| What needs to be done |
With the pictures left out, reproduce exactly the lines running from the line with "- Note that" to the last line of the material below.

| Given material |
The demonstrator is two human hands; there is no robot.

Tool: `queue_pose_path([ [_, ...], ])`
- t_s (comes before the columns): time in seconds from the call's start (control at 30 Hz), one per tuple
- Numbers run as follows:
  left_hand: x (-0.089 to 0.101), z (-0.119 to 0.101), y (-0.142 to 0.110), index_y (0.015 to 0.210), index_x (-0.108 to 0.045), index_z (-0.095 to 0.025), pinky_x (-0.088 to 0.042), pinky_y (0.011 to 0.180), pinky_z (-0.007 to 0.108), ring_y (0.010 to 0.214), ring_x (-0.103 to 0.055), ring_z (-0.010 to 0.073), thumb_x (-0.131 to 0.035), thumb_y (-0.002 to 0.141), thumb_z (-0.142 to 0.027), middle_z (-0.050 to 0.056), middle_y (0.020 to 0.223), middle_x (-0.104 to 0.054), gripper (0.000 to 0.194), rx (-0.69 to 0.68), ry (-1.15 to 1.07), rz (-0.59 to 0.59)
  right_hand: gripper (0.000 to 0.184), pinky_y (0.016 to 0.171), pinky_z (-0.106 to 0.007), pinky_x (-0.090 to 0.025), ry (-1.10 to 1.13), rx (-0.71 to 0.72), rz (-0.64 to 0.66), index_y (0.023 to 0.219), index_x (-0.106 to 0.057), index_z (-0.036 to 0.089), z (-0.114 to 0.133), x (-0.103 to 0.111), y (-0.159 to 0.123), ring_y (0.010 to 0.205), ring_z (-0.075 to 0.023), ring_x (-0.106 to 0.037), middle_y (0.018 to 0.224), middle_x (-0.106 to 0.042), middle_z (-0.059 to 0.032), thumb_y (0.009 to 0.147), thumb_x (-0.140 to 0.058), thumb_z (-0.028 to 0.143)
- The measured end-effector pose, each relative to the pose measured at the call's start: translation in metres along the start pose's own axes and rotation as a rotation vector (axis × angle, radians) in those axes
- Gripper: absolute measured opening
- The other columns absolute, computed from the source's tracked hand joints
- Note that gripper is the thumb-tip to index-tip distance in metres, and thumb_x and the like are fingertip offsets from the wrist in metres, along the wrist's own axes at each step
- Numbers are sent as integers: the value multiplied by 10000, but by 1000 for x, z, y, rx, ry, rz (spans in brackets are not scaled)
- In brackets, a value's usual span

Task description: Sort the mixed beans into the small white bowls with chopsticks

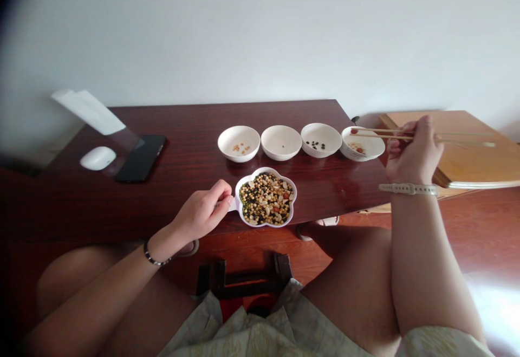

| Solution for this task |
- Note that gripper is the thumb-tip to index-tip distance in metres, and thumb_x and the like are fingertip offsets from the wrist in metres, along the wrist's own axes at each step
- Numbers are sent as integers: the value multiplied by 10000, but by 1000 for x, z, y, rx, ry, rz (spans in brackets are not scaled)
- In brackets, a value's usual span

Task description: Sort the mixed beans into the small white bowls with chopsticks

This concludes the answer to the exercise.